## AIM OF THE EXERCISE
Below are the records; copy each line in which "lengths" can be found.

## RECORDS TO PROCESS
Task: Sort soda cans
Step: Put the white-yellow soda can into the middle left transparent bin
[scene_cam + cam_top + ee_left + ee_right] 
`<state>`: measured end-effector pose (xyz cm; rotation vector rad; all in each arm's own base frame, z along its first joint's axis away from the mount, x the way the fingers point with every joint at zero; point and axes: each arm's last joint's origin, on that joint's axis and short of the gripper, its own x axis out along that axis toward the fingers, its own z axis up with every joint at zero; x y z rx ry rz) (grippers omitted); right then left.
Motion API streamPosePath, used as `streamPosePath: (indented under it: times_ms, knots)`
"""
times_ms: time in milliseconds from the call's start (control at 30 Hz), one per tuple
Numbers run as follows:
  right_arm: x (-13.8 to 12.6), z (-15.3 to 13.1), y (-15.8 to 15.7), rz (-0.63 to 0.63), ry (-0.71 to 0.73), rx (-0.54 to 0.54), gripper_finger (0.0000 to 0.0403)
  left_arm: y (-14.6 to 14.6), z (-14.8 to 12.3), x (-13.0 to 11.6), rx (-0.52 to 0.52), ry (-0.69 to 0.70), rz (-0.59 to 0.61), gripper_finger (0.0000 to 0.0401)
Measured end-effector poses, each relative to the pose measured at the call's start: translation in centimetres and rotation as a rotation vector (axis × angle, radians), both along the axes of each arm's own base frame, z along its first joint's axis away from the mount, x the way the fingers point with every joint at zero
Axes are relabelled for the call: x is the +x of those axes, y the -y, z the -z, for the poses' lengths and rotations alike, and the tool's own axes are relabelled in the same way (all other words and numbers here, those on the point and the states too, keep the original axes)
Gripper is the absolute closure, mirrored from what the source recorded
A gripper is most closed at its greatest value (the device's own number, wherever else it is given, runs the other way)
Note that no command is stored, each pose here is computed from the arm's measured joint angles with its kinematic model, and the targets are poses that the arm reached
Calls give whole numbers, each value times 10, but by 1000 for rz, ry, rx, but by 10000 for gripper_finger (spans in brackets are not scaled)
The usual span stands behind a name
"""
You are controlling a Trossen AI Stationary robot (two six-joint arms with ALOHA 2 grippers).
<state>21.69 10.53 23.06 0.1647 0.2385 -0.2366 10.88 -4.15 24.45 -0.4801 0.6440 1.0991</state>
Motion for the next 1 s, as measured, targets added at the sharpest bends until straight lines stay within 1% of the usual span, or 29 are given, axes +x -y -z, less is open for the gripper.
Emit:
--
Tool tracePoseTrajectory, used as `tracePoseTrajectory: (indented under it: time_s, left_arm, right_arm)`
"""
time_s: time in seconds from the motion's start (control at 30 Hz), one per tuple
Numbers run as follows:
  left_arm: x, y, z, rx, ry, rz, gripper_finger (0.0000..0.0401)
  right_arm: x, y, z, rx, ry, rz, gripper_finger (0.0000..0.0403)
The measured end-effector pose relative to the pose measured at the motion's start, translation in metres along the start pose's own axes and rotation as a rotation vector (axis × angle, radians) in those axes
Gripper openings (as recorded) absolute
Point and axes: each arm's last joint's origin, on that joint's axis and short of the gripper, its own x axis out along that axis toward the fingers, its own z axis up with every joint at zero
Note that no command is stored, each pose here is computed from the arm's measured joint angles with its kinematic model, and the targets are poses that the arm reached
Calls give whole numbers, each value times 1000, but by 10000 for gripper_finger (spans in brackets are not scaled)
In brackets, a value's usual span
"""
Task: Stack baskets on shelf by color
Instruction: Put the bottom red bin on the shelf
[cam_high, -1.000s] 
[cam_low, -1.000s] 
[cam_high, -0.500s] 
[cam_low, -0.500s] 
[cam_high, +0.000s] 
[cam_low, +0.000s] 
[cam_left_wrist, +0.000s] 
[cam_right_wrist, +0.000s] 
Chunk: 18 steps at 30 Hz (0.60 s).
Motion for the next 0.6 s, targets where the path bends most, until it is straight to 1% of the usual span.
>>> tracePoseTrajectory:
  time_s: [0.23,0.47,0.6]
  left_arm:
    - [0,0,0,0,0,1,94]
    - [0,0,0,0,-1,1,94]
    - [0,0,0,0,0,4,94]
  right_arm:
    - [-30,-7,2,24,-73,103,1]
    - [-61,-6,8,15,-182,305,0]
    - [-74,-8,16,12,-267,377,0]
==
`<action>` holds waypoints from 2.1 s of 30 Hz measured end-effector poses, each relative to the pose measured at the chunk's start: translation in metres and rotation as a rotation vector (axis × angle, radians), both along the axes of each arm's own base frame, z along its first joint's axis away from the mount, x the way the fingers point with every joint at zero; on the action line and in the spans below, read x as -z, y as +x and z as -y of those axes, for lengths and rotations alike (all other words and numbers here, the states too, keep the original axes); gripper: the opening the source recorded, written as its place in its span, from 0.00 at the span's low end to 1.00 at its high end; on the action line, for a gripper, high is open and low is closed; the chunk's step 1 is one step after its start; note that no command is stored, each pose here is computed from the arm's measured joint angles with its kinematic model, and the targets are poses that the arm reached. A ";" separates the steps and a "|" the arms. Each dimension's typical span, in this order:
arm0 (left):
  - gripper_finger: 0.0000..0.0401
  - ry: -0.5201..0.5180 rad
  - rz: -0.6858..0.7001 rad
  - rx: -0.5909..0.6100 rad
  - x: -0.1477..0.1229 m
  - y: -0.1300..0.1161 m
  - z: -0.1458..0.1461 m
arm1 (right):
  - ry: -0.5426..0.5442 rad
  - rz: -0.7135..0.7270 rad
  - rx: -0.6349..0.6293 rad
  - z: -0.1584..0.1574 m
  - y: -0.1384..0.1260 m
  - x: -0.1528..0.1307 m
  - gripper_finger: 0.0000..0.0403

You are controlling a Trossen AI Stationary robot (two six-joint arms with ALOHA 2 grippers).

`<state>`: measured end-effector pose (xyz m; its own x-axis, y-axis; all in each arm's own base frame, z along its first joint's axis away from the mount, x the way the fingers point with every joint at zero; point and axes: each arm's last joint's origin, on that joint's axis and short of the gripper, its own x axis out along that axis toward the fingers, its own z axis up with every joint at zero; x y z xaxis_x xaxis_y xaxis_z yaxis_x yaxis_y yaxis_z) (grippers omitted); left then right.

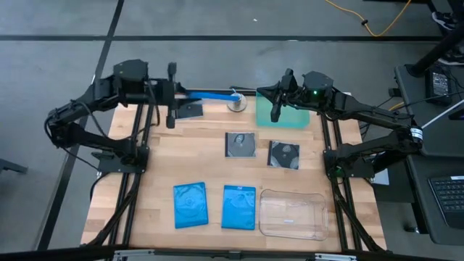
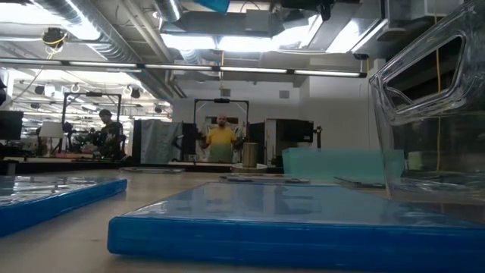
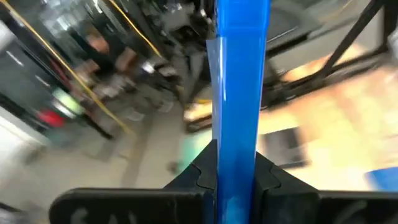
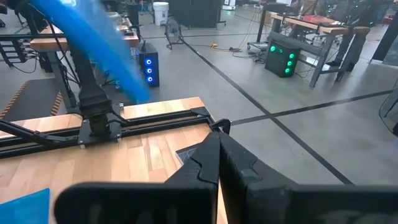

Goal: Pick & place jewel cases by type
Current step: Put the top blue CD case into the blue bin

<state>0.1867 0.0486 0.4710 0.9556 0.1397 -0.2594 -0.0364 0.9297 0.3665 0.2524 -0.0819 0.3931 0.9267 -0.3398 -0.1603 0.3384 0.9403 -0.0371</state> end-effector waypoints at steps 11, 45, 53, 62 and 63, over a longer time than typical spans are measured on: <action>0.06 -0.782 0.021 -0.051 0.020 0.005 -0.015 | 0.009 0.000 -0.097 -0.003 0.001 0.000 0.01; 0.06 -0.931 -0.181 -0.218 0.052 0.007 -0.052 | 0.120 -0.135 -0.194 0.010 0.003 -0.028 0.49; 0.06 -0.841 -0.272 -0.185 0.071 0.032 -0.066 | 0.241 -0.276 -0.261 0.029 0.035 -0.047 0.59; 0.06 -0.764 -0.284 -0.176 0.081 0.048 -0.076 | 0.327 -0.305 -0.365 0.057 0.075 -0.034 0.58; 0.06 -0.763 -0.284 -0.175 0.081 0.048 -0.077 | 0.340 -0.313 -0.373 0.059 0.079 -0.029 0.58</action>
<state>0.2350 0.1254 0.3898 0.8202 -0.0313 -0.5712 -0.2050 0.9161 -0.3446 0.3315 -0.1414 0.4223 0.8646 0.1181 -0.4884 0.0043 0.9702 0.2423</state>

## ANSWER TO THIS PROBLEM
Axes are relabelled for the call: x is the +x of those axes, y the -y, z the -z, for the poses' lengths and rotations alike, and the tool's own axes are relabelled in the same way (all other words and numbers here, those on the point and the states too, keep the original axes)
`<action>` holds waypoints from 2.1 s of 30 Hz measured end-effector poses, each relative to the pose measured at the chunk's start: translation in metres and rotation as a rotation vector (axis × angle, radians), both along the axes of each arm's own base frame, z along its first joint's axis away from the mount, x the way the fingers point with every joint at zero; on the action line and in the spans below, read x as -z, y as +x and z as -y of those axes, for lengths and rotations alike (all other words and numbers here, the states too, keep the original axes); gripper: the opening the source recorded, written as its place in its span, from 0.00 at the span's low end to 1.00 at its high end; on the action line, for a gripper, high is open and low is closed; the chunk's step 1 is one step after its start; note that no command is stored, each pose here is computed from the arm's measured joint angles with its kinematic model, and the targets are poses that the arm reached. A ";" separates the steps and a "|" the arms. Each dimension's typical span, in this order:

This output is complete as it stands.